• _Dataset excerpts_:
++++
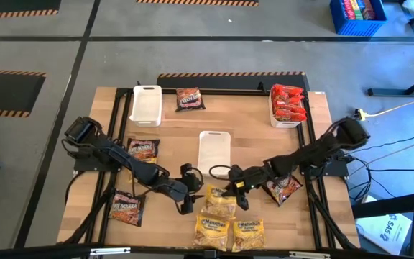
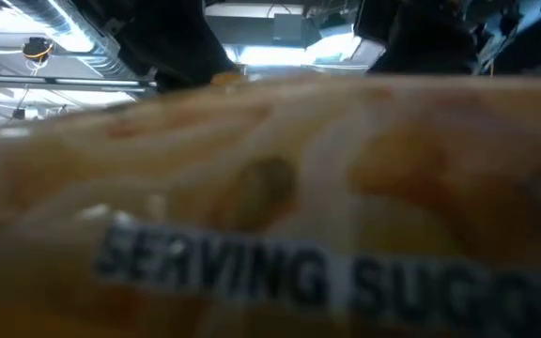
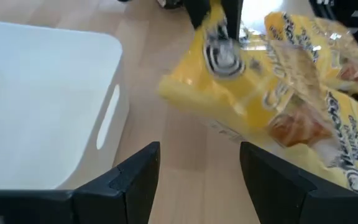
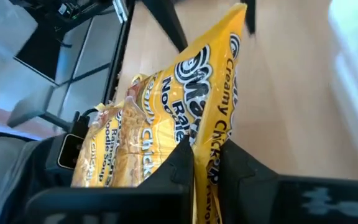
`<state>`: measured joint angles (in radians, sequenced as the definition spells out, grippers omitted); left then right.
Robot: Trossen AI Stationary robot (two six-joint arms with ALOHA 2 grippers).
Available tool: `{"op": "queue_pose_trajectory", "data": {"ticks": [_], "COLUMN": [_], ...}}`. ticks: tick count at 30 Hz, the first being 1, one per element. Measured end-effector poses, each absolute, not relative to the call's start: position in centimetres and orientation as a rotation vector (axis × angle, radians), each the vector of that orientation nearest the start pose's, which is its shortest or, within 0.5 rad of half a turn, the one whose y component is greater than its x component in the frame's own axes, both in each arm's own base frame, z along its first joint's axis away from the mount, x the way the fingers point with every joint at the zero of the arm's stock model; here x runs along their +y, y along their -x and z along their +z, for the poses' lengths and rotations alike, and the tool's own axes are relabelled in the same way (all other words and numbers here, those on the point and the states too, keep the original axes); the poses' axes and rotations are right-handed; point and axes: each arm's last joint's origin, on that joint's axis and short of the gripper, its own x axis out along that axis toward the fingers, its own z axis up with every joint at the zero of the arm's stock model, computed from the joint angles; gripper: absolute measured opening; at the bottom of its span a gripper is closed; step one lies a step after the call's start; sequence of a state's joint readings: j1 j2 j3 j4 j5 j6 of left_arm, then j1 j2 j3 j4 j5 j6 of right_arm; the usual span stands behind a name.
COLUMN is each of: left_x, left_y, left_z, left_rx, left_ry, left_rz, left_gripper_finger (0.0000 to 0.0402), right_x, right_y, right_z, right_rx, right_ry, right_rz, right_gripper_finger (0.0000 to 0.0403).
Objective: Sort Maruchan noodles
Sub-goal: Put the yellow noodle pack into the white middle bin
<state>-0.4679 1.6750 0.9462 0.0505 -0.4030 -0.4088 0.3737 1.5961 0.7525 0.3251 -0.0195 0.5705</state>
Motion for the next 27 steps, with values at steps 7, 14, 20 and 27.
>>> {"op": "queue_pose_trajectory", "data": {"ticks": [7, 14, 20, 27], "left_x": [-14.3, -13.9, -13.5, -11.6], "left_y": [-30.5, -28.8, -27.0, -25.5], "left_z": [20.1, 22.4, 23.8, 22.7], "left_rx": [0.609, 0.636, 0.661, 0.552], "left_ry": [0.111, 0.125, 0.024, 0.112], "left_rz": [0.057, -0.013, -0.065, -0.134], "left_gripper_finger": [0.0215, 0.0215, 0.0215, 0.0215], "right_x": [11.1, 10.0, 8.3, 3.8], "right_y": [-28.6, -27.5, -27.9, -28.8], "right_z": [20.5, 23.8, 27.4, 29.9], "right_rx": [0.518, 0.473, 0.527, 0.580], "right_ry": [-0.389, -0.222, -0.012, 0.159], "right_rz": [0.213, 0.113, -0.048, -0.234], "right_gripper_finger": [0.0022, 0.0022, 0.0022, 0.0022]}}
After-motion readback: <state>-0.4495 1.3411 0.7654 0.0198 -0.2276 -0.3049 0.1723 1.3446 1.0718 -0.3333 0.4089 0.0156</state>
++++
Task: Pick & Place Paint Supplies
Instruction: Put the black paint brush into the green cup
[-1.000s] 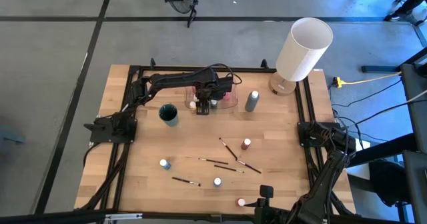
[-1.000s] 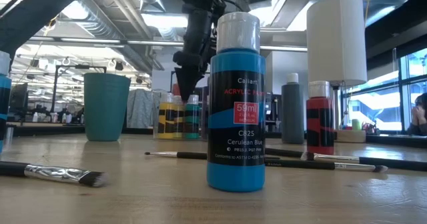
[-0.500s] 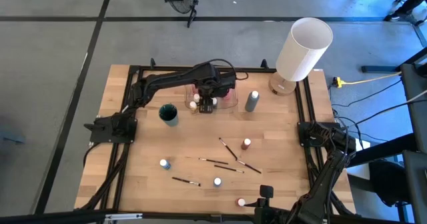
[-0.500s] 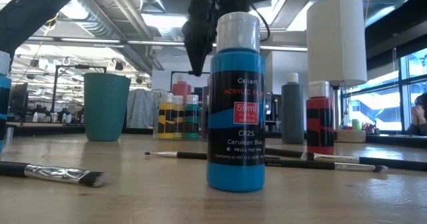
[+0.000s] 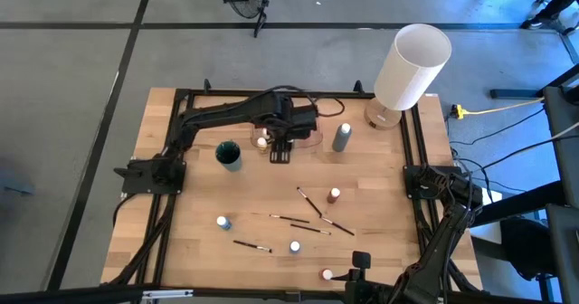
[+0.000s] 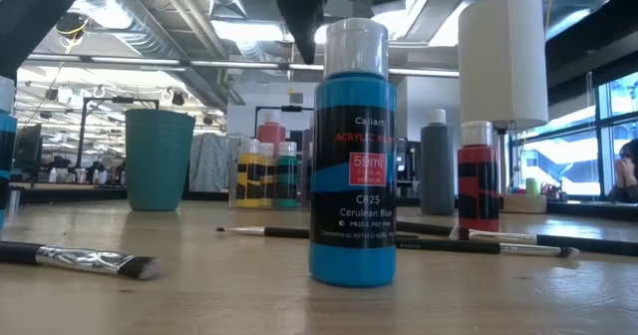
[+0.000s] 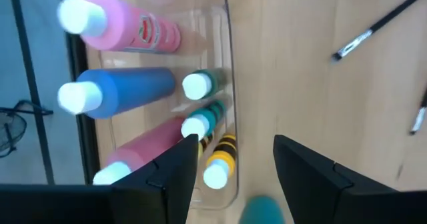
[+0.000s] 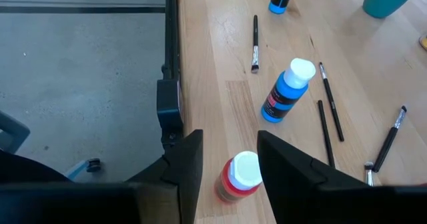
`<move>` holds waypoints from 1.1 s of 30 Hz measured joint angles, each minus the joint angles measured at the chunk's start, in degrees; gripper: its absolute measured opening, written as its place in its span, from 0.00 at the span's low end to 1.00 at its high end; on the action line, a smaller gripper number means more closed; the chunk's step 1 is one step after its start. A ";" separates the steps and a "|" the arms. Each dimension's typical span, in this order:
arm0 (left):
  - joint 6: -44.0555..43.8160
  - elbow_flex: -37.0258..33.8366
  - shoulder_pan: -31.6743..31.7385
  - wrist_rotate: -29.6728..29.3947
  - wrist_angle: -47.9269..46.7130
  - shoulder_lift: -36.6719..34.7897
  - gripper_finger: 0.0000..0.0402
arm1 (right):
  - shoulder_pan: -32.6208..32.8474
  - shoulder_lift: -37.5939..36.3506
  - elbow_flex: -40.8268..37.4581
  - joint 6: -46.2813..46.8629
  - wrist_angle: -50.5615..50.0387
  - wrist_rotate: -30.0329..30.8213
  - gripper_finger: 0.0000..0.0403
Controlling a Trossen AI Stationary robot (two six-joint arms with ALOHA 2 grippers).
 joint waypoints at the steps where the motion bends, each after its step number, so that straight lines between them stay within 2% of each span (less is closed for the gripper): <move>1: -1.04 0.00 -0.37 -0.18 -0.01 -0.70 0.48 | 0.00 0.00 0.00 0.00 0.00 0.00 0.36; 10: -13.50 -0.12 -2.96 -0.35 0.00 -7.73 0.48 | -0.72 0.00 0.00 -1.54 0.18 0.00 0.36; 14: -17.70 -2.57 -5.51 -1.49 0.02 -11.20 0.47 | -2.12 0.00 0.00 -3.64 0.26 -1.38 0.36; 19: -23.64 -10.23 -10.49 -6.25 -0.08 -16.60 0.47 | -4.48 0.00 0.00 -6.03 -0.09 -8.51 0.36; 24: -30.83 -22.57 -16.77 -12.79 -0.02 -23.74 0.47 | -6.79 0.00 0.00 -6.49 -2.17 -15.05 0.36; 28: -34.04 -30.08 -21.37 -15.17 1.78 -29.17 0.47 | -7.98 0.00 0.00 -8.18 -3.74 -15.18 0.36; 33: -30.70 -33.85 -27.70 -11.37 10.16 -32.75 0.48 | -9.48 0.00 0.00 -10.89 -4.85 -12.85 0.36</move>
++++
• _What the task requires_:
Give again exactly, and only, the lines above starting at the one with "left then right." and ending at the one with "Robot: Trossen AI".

• _Answer to the problem_:
`<state>`: measured joint angles (in radians, sequenced as the definition spells out, grippers omitted); left then right.
Robot: Trossen AI Stationary robot (two six-joint arms with ALOHA 2 grippers).

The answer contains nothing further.